After takeoff, there's laconic banter in the cockpit as the four-man flight crew, two pilots, a navigator and a flight engineer, gently needle each other. A couple of the Winnipeg-based 435 squadron are keen on the return of the Jets NHL team, and a Leafs fan gets plenty of scorn. Puffy white clouds litter the sky and an aircraft carrier - "It's French, I think" - slides underneath, looking tiny on the shimmering blue Mediterranean. Far behind, holidaymakers bake on Sicily's sands as the Herc settles into the racetrack orbit off Libya's coast. As many as a eight other tankers might be airborne, offering top-up to inbound bomber aircraft who want to hit the coast with full tanks or refuelling strike fighters that have been loitering over Libya looking for targets of opportunity. The usually dash out mid-mission to refuel.
As tankers, the Hercs may not be as ideal as purpose-built modern jets, but Canadian fighters deployed to the Arctic rely on them. In the back of the cavernous Hercules, almost everything has been stripped out to allow for the maximum weight of fuel to be carried in a huge silvery tank secured in the middle of the cargo bay and hooked into the aircraft's own fuel tanks. Behind the big tank, close against the paratrooper doors, a pair of observers keep a close eye on the warplanes as they nestle up tight. While refuelling the warplanes are so close that they can't be seen from the Herc cockpit. There's no undue tension, but everyone is very focused. The banter in the earphone dies away. Mistakes happen. Probes break. Even highly-trained fighter pilots fail.
"I know one guy who broke the drogue away ... it was still attached when he landed and he has it at home," one of the Herc crew says. The tale may be apocryphal, but the humour belies the risks - a bad mistake in such close formation could be catastrophic, perhaps for all three planes.
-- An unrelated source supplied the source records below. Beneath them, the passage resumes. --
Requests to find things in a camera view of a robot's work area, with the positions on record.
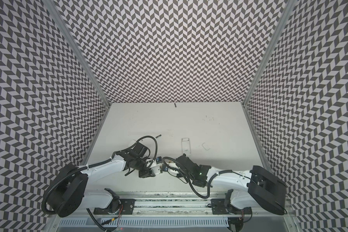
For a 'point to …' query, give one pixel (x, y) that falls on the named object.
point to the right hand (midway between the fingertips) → (176, 163)
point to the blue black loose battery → (175, 105)
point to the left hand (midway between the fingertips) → (151, 170)
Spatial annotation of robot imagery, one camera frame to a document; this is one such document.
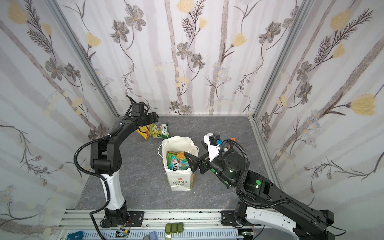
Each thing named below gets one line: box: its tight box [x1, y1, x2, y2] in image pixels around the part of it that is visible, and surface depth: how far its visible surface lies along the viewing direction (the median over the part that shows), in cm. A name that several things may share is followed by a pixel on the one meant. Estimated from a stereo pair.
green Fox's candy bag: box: [149, 123, 170, 139], surface depth 106 cm
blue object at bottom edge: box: [67, 230, 84, 240], surface depth 69 cm
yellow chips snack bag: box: [136, 124, 151, 141], surface depth 90 cm
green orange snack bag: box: [166, 151, 190, 171], surface depth 83 cm
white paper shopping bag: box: [157, 136, 199, 192], surface depth 78 cm
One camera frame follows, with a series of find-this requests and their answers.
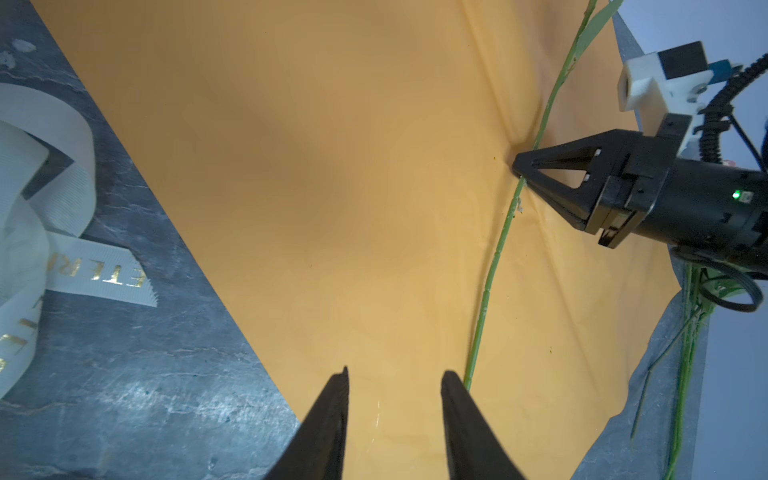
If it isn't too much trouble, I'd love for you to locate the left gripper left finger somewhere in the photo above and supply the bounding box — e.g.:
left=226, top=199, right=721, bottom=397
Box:
left=265, top=367, right=350, bottom=479

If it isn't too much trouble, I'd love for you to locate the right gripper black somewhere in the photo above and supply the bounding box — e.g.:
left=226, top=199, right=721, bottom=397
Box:
left=511, top=114, right=767, bottom=273

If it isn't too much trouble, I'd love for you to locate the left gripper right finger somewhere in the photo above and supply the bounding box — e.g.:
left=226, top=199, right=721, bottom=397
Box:
left=440, top=370, right=524, bottom=480

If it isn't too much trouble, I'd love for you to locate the dark pink fake rose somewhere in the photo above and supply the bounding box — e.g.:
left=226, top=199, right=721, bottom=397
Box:
left=663, top=264, right=744, bottom=479

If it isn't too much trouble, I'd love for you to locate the cream fake rose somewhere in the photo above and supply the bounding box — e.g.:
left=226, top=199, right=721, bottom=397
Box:
left=463, top=0, right=623, bottom=391

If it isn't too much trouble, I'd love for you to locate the orange wrapping paper sheet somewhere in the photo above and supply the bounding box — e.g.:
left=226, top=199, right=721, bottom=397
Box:
left=32, top=1, right=680, bottom=479

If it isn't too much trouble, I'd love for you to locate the light pink fake rose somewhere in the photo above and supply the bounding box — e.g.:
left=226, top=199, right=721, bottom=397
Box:
left=630, top=316, right=694, bottom=440

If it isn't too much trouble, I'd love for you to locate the white ribbon gold lettering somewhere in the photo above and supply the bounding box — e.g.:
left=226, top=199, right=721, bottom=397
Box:
left=1, top=84, right=158, bottom=394

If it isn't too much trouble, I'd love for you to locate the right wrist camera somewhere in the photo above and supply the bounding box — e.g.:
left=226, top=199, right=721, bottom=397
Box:
left=617, top=41, right=741, bottom=136

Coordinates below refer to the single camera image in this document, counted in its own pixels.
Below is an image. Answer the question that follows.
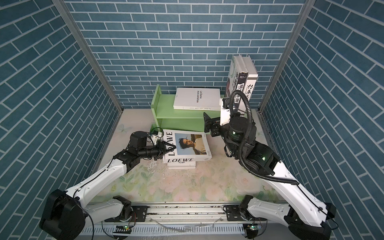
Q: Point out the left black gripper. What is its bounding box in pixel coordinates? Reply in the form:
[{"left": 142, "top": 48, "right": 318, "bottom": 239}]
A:
[{"left": 138, "top": 140, "right": 176, "bottom": 161}]

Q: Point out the white Loewe Foundation Craft Prize book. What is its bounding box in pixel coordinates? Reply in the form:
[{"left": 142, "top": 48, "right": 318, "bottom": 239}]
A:
[{"left": 163, "top": 129, "right": 212, "bottom": 164}]

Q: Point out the white La Dame aux camelias book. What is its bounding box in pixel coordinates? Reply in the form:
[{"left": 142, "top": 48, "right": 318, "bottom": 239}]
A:
[{"left": 173, "top": 88, "right": 221, "bottom": 111}]

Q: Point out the white book with barcode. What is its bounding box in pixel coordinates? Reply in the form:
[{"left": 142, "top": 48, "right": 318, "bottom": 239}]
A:
[{"left": 167, "top": 162, "right": 196, "bottom": 169}]

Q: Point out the Chinese book with man portrait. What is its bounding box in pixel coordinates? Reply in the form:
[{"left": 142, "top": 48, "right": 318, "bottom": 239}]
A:
[{"left": 226, "top": 55, "right": 249, "bottom": 98}]

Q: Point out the large white black-spine book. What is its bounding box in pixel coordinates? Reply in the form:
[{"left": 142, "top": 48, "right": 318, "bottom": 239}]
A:
[{"left": 243, "top": 56, "right": 259, "bottom": 100}]

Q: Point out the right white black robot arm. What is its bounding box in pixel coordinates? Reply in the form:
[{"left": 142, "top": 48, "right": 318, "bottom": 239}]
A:
[{"left": 204, "top": 113, "right": 337, "bottom": 240}]

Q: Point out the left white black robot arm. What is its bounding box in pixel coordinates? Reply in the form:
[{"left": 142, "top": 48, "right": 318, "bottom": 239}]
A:
[{"left": 39, "top": 131, "right": 176, "bottom": 240}]

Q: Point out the green two-tier shelf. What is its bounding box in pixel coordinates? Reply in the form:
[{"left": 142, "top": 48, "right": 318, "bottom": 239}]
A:
[{"left": 151, "top": 85, "right": 221, "bottom": 132}]

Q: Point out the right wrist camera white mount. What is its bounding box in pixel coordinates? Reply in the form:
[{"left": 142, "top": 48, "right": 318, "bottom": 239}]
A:
[{"left": 220, "top": 97, "right": 241, "bottom": 126}]

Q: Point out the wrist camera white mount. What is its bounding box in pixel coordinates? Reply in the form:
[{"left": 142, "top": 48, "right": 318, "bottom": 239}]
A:
[
  {"left": 220, "top": 97, "right": 241, "bottom": 126},
  {"left": 150, "top": 127, "right": 164, "bottom": 145}
]

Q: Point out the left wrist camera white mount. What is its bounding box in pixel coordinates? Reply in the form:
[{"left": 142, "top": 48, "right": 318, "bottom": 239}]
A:
[{"left": 150, "top": 127, "right": 164, "bottom": 145}]

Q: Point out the aluminium mounting rail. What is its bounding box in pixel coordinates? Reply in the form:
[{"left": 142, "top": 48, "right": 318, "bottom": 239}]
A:
[{"left": 61, "top": 202, "right": 310, "bottom": 226}]

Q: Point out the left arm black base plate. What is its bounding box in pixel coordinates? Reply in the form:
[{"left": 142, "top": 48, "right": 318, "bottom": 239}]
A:
[{"left": 130, "top": 206, "right": 149, "bottom": 223}]

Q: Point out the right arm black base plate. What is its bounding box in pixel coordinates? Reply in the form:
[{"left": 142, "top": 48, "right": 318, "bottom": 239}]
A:
[{"left": 223, "top": 205, "right": 243, "bottom": 222}]

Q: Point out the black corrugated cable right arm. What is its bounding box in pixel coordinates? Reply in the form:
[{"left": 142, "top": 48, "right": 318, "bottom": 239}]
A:
[{"left": 228, "top": 89, "right": 301, "bottom": 185}]
A little later, two French Mirages hook up, each draining another five tonnes of fuel. Another day, it might be Canadian CF-18s looking for fuel. While most nations with tankers, including Canada, give priority to their own warplanes in mission planning, the integrated NATO operation means almost all pilots, no matter why type of combat aircraft they are flying, can plug in and refuel from the American, British, Canadian, French and other refuellers constantly orbiting off the Libyan coast.
 
Thanks. Does the Canadian Military have an Audio-Visual Organization like we do?

Yes we do, we actually have a couple different organizations. There's Combat Camera, they are attached to pretty much every operation/event across all branches of service. The Army has their own group, Army News and then each base has a "photo" section.